With such unconventional takes on contemporary Japanese cuisine, the restaurant’s unagi and foie gras teriyaki rice (part of its lunch menu) appears ho-hum in comparison. But don’t let its ordinariness deter you — the grilled eel and pan-fried duck liver are tasty and come in generous portions atop a bed of scrambled eggs and fluffy rice. Even those who may find the slightly gamey smell of foie gras off-putting can give this a chance, as the sweet teriyaki sauce helps tone down the scent and is a delicious accompaniment to the overall dish.
For dessert, Syun puts a spin on the usual matcha (green tea) ice cream by encasing it between halves of a crisp white glutinous rice biscuit resembling a macaron and wrapping the treat with a piece of paper, so one can easily hold and nibble on it. The confection calls to mind the old-school snack of ice cream sandwiched between layers of plain wafer and is a refreshing end to a hearty meal. My only gripe is that the taste of the biscuit overpowers the ice cream and its subtle tea fragrance. It also gets tiresome having to contend with chunks of wafer with every small bite of ice cream; perhaps just half a wafer would suffice. But it is a clever idea nonetheless and a promising attempt by the establishment to innovate on an otherwise predictable dessert.
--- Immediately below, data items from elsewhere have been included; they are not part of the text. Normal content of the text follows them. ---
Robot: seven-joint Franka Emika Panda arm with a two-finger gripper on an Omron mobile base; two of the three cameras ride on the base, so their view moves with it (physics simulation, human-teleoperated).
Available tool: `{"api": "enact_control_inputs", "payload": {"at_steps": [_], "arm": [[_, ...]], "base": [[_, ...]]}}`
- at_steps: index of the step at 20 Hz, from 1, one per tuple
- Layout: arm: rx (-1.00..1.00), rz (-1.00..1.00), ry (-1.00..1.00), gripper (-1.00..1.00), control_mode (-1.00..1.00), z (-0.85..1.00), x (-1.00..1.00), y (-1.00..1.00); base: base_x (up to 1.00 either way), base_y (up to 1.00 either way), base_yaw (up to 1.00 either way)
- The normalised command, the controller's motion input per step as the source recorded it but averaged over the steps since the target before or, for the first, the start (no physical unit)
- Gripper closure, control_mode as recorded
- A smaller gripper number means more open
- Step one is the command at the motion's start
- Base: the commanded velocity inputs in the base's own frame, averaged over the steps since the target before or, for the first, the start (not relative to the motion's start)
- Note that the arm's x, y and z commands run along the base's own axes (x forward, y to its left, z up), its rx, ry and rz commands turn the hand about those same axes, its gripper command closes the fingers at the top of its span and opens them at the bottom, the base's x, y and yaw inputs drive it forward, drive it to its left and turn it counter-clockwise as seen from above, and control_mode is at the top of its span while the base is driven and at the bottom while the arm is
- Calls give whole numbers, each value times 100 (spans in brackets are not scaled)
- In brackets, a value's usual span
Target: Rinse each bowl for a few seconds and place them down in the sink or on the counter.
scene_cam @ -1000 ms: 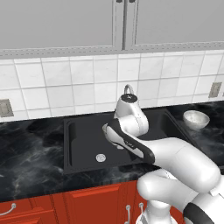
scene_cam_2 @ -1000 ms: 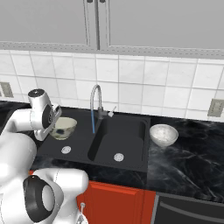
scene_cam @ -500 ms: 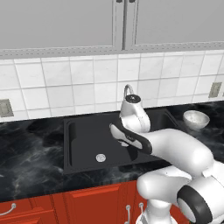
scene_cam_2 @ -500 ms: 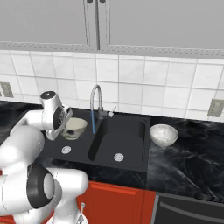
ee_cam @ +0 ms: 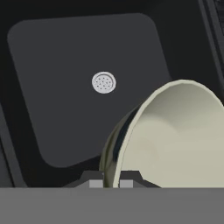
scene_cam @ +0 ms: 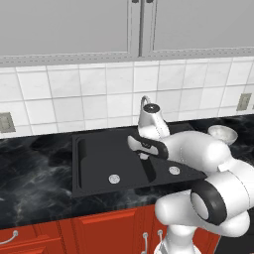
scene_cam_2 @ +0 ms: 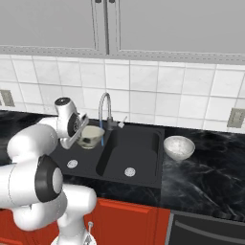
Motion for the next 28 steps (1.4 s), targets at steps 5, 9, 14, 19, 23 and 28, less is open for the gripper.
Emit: {"api": "enact_control_inputs", "payload": {"at_steps": [5, 9, 14, 19, 23, 28], "arm": [[-4, -4, 1, 100, -100, -12, 41, -2], [-5, -4, 2, 100, -100, -13, 45, 0], [-4, -2, -2, 100, -100, 1, 0, 7], [0, -1, -2, 100, -100, 3, -23, 31], [2, -1, 0, 100, -100, -2, -6, 31], [1, -3, 1, 100, -100, -17, 1, 30]], "base": [[0, 0, 0], [0, 0, 0], [0, 0, 0], [0, 0, 0], [0, 0, 0], [0, 0, 0]]}}
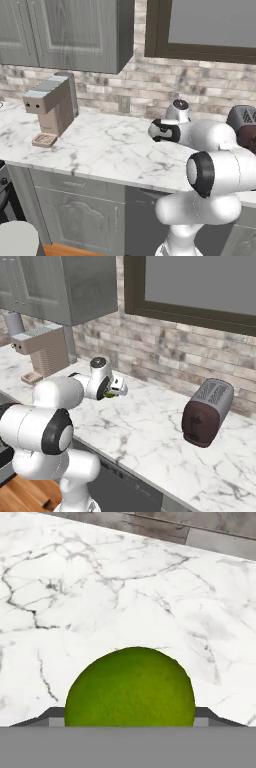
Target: Place the beer on the top shelf of the fridge to keep it out of children's reach, and place the sweet potato and lime on lower shelves for easy access.
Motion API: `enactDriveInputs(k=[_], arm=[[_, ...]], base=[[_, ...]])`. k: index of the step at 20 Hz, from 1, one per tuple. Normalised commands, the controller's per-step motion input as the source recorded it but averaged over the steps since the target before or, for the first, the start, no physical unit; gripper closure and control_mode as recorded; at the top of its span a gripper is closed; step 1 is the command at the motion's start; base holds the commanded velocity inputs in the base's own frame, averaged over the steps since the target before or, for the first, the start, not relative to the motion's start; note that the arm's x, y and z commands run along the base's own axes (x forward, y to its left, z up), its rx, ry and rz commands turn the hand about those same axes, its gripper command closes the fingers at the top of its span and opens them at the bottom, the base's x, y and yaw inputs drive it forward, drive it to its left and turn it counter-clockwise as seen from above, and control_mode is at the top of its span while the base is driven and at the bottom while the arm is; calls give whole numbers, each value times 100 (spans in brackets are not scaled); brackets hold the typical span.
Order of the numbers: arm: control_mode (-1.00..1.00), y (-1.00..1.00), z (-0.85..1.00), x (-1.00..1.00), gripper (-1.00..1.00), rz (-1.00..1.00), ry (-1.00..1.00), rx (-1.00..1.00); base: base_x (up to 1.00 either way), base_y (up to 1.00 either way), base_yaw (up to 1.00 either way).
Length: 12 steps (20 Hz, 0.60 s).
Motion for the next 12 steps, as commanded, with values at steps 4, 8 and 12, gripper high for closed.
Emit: enactDriveInputs(k=[4,8,12], arm=[[-100,3,100,-72,100,14,-14,4],[-100,18,100,-71,100,10,-1,0],[-100,32,100,-51,100,4,0,-1]], base=[[0,0,0],[0,0,0],[0,0,0]])
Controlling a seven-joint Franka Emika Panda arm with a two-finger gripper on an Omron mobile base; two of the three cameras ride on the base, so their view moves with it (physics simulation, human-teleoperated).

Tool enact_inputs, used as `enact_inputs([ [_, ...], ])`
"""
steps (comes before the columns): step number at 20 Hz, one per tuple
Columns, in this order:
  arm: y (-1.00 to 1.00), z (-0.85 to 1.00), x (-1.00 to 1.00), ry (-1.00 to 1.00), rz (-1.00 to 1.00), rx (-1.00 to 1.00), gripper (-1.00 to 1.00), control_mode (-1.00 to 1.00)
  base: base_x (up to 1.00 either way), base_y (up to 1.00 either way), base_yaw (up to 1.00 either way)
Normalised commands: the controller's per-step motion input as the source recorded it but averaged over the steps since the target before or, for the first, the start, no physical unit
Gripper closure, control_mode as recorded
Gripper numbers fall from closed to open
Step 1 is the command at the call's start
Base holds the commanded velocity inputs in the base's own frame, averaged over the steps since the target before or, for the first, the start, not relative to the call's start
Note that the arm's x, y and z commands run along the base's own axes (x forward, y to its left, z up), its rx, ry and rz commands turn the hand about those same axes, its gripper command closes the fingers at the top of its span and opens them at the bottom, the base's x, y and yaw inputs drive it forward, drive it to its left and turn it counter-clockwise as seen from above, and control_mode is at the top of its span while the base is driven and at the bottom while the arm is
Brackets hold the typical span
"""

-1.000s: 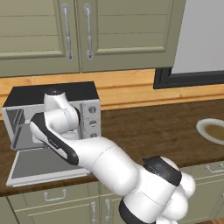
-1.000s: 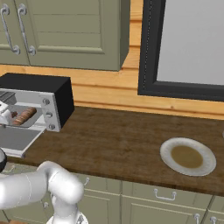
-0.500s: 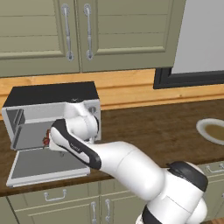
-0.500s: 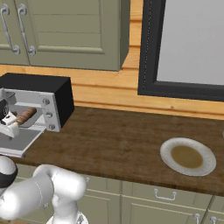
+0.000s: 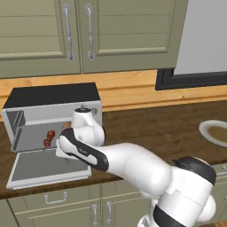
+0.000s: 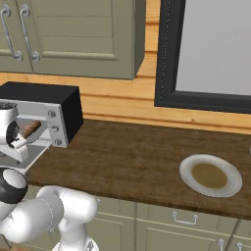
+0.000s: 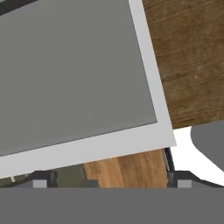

By steering clear of gimmicks and doing what it knows best, Syun does a commendable job in whipping up good quality, unpretentious Japanese food. Aptly enough, its name translates to “spring” in Japanese — perhaps a hint of its desire to bring something fresh and different to the overcrowded dining scene. And if it stays on this track, it won’t simply need to ride on the coattails of its celebrity chef to remain relevant in the long run.